In this study, HECTD1-associated sequence variants were detected in both closed and open cranial and caudal NTDs. However, mutation of Hectd1 in mice results exclusively in the exencephaly/anencephaly (D’Alonzo et al. 2019; Sarkar and Zohn 2012; Zohn et al. 2007). While most mouse models of NTDs cause exencephaly (Juriloff and Harris 2000), it is also possible that additional variants modify HECTD1-associated phenotypes in humans, leading to different NTD subphenotypes. For instance, analysis of rare variants in an NTD cohort suggests that variants in different pathways are linked to distinct types of NTDs (Zou et al. 2020). Among these is an association of craniorachischisis and encephalocele with retinoid signaling, a pathway also regulated by HECTD1 (Sugrue et al. 2019). Moreover, in mouse studies, the penetrance, severity, and type of NTDs are known to be influenced by the genetic background (Wolujewicz et al. 2021). In studies describing exencephaly in Hectd1 mutant lines, mice were maintained on a C3H/HeJ, 129 or mixed 129:C57BI/6 genetic background (D’Alonzo et al. 2019; Sarkar and Zohn 2012; Zohn et al. 2007), but NTDs are only partially penetrant when the Hectd1opm allele is crossed onto the C57BI/6 genetic background (unpublished observation). Thus, in mice, genetic modifiers can alter the phenotype of NTDs with a mutation of HECTD1, possibly leading to closed rather than open NTDs.

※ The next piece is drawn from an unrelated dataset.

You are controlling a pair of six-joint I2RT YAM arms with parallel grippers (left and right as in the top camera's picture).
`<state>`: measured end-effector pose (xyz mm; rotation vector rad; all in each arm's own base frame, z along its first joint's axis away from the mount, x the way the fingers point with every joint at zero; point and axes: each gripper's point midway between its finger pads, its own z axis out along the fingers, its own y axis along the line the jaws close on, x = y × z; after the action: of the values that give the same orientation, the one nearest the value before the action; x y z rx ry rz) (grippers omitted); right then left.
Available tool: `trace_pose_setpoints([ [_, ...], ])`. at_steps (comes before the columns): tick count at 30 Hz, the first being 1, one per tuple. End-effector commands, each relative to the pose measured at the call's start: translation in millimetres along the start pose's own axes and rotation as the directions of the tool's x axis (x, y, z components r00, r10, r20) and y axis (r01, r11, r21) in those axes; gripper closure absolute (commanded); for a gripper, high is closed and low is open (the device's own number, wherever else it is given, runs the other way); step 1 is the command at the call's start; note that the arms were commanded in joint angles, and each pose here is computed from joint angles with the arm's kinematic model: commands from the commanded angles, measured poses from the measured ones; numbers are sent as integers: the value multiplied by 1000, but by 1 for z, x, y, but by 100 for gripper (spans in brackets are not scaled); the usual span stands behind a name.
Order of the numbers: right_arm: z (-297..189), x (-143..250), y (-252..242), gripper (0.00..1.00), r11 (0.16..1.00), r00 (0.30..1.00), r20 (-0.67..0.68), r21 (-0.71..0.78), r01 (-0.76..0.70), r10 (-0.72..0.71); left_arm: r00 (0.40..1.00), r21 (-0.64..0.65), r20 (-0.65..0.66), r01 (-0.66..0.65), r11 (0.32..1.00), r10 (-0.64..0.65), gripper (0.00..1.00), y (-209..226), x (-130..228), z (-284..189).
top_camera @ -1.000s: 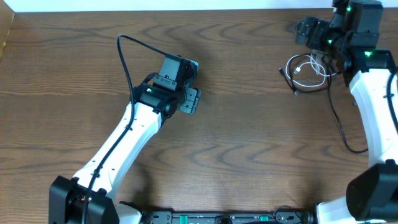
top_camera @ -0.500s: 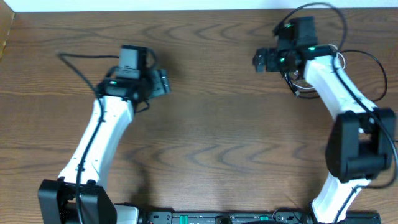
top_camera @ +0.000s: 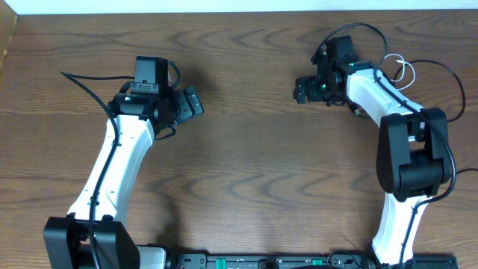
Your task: Untangle cables
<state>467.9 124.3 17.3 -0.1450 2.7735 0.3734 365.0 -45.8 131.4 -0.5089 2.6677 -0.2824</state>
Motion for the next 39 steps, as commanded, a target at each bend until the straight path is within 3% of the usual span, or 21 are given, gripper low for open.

In conclusion, we detected five case-specific rare missense variants in the HECTD1 gene in a Chinese NTD cohort. All were functionally validated in assays demonstrating reduced protein expression of one variant and reduced function of all variants in an eHSP90 secretion assay, previously linked to the mechanism of NTD formation in mouse models. Our results provide the first report of sequence variation in the HECTD1 gene potentially contributing to the etiology of human NTDs.